As folhas caíram mais e transformaram as ruas em tapete. Nos parques, faziam uma camada macia sob os pés.
O inverno trouxe tangerinas, frutas vermelhas, ameixas e blueberries. Quando caiu a primeira neve, meu coração deu um pulo. Era o fim. Calçadas levemente brancas que logo uma chuva lavava. Com a temperatura baixa, a camada de gelo torna-se um perigo: lisa e escorregadia. Minha árvore, sempre retardatária, era a única da rua a ainda ter folhas. E de alguma forma isso me enchia de incompreensível orgulho.
Compramos um pinheiro de verdade, um sapin, para a experiência ser plena.
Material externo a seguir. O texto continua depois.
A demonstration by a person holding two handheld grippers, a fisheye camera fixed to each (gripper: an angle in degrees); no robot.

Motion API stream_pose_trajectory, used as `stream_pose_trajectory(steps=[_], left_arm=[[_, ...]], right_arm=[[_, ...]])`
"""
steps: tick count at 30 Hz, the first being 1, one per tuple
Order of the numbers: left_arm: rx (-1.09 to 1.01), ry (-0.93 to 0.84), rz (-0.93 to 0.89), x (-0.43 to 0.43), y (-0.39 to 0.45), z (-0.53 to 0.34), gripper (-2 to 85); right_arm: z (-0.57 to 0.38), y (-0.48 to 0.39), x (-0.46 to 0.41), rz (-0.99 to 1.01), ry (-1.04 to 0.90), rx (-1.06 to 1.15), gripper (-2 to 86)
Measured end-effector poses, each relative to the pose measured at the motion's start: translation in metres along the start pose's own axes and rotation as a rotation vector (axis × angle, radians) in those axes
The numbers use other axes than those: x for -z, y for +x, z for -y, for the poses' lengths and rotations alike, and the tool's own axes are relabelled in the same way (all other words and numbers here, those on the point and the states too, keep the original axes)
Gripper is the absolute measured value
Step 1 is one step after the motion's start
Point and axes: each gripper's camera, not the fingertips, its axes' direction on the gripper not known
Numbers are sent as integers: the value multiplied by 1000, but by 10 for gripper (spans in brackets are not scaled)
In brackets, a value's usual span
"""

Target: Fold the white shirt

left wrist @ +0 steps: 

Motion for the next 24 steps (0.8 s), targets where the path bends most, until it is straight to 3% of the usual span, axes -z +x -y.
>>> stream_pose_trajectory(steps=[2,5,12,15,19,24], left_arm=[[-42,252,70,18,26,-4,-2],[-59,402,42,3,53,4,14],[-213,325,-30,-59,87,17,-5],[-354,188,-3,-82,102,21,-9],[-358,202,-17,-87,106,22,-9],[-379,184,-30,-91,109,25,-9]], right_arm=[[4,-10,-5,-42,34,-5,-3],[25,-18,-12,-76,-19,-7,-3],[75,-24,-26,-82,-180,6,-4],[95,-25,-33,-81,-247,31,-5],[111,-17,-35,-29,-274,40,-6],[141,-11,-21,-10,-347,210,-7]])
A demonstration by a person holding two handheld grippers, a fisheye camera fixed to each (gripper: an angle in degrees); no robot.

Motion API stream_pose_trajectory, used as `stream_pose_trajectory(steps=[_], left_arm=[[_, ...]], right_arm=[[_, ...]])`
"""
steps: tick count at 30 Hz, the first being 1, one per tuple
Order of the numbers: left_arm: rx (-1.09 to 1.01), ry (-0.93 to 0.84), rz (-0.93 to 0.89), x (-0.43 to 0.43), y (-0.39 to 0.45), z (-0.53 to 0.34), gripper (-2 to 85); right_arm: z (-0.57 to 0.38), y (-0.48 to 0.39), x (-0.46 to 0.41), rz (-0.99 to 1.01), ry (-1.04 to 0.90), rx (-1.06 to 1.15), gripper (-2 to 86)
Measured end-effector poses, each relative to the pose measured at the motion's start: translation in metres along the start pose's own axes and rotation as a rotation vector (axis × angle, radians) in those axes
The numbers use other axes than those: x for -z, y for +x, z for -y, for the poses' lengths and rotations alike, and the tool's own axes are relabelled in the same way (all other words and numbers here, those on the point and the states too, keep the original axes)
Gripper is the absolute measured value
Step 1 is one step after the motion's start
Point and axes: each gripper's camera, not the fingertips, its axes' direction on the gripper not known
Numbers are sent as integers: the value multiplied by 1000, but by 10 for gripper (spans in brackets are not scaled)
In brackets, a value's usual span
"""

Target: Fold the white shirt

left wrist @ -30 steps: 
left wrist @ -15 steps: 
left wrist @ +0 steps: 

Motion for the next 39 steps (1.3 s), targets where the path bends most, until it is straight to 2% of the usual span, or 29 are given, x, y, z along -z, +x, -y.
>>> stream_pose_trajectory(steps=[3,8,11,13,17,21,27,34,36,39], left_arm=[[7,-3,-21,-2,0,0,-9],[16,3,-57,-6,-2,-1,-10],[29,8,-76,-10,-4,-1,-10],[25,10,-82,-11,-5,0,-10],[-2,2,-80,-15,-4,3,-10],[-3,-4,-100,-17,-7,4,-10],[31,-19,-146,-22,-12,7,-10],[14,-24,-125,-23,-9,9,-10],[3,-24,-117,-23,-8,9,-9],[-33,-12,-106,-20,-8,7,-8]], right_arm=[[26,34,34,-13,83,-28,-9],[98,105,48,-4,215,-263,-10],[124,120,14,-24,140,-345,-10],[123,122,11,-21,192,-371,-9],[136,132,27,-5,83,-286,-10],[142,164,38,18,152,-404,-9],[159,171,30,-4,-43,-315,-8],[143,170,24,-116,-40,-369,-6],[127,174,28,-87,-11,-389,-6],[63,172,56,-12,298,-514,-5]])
Enfeitamos com adornos baratinhos comprados no Dollarama (um lugar de preços capazes de fazer inveja a lojas de 1,99). Percorremos as igrejas e teatros ouvindo os corais do Festival de Bach, o Oratório de Natal, as muitas cantatas. Passei a escrever dentro de casa e tive pneumonia quando encarei as temperaturas impossíveis da cidade de Québec. Clementine – incomodada com o aquecedor – escondeu-se em algum cantinho da casa. Ivan e Mathilda foram transferidos para a casa de meu filho.
Veio o novo ano. 2018. É minha última semana nesta cidade que aprendi a amar. Olhando o ciclo completo, dei-me conta que o quintal de Nadine e Patrick foi meu recorte particular do ciclo da vida. Ontem o barco vermelho já acumulava muita neve. Quando ela derreter, já não estarei mais aqui.
Obrigada, Montreal. Levo você comigo, dentro do peito. Como uma flor de dente-de-leão, na comovente fragilidade de sua vida breve. Ainda que aparentemente tenha desaparecido dos meus olhos, arrastada pelo tempo e pelo vento, a flor-cidade permanecerá viva nas lembranças que carrego e nas fotografias – registros de um tempo lindo que jamais se repetirá.